The escrow provides for a one-time replenishment mechanism if the escrow account balance has less than $700 million at Dec. 31, 2028. Following the term of the agreement, Chemours' indemnification obligations under the Chemours Separation Agreement would continue unchanged, subject to certain exceptions set forth in the memorandum of understanding.

Additionally, Chemours will waive specified claims, including claims regarding the construct of its 2015 spin-off from EID. DuPont, Corteva and Chemours will dismiss the pending arbitration regarding those claims.

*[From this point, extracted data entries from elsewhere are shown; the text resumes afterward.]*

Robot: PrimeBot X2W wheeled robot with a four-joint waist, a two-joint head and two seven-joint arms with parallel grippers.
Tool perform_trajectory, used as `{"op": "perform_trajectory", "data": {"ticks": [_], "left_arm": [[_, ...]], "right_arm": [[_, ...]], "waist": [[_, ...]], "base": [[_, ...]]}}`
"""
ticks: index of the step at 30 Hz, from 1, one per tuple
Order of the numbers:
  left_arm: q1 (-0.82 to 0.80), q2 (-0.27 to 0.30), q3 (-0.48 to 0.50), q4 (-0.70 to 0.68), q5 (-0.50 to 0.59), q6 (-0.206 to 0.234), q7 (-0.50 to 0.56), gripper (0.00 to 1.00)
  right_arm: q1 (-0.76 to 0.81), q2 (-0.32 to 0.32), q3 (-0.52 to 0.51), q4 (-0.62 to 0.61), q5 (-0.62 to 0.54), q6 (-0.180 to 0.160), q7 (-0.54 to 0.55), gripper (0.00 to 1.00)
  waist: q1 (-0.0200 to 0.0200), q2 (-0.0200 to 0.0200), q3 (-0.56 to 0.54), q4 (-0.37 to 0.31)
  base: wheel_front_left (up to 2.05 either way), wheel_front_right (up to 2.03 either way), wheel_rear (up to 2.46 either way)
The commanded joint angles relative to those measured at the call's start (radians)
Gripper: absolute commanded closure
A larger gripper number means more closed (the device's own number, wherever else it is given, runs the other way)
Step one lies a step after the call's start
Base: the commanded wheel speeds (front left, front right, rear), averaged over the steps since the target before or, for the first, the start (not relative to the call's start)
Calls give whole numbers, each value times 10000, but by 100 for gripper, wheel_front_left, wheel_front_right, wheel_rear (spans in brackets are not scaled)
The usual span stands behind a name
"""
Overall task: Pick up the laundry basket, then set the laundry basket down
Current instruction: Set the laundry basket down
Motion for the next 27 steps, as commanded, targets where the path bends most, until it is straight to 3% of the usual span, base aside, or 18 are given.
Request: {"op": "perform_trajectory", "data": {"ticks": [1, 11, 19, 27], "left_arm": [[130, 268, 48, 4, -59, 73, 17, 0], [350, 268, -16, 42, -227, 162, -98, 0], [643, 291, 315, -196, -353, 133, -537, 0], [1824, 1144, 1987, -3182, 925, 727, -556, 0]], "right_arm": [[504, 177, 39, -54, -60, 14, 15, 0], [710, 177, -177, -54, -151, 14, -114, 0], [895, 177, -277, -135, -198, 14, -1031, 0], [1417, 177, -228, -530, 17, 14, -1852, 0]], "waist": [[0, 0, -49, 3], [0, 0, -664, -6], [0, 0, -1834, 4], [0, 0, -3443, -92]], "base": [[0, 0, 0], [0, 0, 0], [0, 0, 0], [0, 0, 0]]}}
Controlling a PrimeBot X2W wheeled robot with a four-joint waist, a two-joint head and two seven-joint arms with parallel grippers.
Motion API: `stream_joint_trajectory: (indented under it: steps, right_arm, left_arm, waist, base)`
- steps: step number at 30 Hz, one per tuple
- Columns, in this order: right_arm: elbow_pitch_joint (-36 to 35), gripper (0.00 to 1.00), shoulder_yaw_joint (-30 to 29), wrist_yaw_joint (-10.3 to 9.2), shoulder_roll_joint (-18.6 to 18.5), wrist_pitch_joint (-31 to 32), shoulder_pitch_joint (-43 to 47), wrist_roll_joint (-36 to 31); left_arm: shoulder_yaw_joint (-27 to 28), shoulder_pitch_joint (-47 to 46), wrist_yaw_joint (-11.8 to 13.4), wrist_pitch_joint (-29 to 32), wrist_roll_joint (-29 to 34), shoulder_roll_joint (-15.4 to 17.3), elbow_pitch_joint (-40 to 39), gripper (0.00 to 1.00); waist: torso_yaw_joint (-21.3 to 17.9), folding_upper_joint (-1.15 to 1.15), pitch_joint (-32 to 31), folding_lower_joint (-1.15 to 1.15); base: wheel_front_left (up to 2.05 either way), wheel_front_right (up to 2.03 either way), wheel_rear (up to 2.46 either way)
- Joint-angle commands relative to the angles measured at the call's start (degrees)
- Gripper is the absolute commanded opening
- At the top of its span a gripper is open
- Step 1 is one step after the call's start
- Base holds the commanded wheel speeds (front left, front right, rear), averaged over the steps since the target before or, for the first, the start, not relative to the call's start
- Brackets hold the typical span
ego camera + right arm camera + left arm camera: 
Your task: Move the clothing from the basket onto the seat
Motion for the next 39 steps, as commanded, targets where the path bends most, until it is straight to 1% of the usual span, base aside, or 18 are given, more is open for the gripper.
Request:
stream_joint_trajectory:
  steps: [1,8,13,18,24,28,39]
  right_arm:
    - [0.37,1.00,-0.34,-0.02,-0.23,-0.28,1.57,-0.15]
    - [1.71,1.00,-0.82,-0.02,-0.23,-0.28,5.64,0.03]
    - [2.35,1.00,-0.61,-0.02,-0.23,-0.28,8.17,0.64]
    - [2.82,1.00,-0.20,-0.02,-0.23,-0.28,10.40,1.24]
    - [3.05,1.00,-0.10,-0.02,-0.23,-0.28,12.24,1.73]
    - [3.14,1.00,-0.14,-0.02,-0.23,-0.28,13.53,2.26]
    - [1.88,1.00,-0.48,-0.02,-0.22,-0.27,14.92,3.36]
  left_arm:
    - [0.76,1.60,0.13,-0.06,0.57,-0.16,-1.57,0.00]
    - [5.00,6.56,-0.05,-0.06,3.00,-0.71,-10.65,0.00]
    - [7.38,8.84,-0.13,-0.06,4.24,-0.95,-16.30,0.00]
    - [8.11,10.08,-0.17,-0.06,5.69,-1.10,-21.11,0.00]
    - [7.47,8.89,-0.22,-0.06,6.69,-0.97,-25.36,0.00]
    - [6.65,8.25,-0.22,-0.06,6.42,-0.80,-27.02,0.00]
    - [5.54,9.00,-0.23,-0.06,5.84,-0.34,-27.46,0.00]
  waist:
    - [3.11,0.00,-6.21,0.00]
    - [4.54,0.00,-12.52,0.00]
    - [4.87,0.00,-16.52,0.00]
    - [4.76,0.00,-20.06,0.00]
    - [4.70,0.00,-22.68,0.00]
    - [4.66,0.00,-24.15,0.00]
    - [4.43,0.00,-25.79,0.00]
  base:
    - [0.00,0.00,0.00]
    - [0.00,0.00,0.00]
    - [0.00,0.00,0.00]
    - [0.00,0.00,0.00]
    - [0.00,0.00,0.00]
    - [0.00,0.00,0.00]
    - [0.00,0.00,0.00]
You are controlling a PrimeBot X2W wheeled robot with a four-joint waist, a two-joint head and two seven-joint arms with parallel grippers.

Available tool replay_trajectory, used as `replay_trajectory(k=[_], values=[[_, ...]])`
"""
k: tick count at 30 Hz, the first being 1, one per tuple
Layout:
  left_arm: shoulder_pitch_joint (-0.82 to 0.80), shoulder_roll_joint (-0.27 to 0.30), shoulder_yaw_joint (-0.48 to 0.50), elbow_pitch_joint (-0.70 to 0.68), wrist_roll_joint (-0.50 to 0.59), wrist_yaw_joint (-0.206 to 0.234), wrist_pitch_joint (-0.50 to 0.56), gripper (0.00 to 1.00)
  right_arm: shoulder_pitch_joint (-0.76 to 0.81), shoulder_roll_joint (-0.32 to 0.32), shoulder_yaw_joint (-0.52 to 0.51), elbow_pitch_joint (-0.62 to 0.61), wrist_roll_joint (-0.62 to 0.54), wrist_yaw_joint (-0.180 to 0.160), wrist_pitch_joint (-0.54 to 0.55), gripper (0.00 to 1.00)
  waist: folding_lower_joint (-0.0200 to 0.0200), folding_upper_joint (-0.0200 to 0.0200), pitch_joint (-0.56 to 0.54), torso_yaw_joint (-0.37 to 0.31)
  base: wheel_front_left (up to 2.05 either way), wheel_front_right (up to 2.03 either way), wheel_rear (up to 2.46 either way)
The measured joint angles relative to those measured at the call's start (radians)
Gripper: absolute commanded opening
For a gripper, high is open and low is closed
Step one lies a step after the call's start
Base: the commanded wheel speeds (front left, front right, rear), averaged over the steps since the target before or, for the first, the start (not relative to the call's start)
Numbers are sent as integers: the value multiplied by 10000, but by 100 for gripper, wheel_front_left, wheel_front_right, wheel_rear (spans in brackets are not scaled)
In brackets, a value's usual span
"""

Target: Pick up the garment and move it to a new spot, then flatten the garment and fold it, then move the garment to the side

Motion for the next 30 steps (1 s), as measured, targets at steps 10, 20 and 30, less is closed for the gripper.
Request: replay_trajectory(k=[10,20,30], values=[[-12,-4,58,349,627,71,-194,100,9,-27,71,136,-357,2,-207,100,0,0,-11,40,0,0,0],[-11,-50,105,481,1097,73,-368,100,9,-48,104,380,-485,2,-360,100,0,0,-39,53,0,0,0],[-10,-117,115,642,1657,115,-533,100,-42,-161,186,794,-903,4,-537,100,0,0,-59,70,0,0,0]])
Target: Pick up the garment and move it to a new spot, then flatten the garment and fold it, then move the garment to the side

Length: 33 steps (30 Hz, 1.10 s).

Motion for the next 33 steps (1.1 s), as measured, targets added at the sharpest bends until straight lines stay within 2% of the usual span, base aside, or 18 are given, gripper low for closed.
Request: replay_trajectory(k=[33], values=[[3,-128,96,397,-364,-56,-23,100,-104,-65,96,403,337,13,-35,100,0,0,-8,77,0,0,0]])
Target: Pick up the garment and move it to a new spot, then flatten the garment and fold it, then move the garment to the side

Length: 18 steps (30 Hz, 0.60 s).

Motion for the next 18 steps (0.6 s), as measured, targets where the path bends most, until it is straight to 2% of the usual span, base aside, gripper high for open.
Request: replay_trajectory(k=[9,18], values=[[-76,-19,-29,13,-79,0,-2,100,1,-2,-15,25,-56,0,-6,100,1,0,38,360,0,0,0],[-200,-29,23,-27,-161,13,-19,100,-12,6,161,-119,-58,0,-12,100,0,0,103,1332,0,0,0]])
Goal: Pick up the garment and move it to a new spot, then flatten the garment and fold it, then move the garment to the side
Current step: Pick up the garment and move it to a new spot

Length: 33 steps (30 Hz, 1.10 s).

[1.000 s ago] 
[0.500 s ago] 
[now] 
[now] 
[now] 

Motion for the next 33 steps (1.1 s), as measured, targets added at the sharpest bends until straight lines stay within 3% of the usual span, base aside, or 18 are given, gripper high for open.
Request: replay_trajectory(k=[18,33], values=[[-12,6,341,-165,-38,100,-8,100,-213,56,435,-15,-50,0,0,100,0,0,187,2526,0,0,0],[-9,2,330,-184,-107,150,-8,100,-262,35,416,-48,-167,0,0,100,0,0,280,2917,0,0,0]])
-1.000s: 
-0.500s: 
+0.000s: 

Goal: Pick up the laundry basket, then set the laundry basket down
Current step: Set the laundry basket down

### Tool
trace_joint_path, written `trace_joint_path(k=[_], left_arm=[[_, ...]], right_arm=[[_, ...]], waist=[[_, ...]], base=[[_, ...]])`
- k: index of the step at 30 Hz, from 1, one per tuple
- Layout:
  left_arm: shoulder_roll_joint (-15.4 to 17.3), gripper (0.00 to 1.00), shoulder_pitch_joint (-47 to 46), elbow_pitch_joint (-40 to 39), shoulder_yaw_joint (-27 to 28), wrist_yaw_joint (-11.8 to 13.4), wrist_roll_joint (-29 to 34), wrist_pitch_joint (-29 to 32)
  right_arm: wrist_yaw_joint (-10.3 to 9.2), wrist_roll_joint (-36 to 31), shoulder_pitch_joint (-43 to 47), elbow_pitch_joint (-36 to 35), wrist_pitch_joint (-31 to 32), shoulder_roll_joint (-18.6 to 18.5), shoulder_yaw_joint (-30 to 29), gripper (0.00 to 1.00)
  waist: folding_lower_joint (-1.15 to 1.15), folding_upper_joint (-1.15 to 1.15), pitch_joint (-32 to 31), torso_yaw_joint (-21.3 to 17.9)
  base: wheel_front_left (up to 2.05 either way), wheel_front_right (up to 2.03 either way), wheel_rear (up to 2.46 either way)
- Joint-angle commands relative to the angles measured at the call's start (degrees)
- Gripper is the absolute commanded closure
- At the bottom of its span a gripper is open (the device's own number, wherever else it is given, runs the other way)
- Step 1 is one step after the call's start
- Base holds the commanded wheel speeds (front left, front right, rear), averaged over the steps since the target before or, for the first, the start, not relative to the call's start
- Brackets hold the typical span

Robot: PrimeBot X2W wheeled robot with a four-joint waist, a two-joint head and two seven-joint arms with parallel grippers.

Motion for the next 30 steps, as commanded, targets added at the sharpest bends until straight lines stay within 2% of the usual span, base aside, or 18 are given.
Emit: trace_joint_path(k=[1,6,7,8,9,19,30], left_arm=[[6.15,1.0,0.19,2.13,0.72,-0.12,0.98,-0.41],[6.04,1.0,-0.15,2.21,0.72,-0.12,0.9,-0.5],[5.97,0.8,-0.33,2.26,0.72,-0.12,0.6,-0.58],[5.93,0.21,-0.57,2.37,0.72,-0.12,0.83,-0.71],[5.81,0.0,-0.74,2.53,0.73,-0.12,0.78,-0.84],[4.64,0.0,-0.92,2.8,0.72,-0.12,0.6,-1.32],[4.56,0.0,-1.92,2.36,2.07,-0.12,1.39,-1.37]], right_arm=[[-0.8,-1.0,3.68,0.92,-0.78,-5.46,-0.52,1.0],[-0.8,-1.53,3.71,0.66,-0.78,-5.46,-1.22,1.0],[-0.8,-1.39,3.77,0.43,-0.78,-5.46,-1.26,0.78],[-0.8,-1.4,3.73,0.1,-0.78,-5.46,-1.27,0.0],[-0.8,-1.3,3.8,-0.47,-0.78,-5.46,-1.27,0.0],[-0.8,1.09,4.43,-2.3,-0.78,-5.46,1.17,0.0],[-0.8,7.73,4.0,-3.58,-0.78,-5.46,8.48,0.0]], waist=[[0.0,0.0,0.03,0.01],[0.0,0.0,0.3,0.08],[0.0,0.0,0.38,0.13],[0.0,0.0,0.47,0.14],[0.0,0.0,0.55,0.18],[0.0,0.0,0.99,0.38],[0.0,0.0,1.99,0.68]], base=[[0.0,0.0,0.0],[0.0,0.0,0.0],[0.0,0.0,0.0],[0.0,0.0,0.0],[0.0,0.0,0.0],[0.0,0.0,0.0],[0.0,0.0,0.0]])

Regarding the Ohio multi-district PFOA litigation, all companies have agreed to resolve the matters for $83 million. DuPont will contribute $27 million, Corteva will contribute $27 million and Chemours will contribute $29 million to the settlement. The agreement resolves approximately 95 pending cases as well as unfiled matters, but does not include the case of Travis and Julie Abbott v. E.I. du Pont de Nemours and Company as it is presently pending appeal.

The amounts are not subject to the new cost sharing arrangement.

“We are pleased to have reached a settlement agreement between our companies related to potential legacy PFAS liabilities, as well as resolving the remaining PFOA MDL cases in Ohio,” said Ed Breen, DuPont Chairman and CEO; Jim Collins, Corteva CEO and Mark Vergnano, Chemours President and CEO in a statement. “The agreement will provide a measure of security and certainty for each company and our respective shareholders using a transparent process to address and resolve any potential future legacy PFAS matters.”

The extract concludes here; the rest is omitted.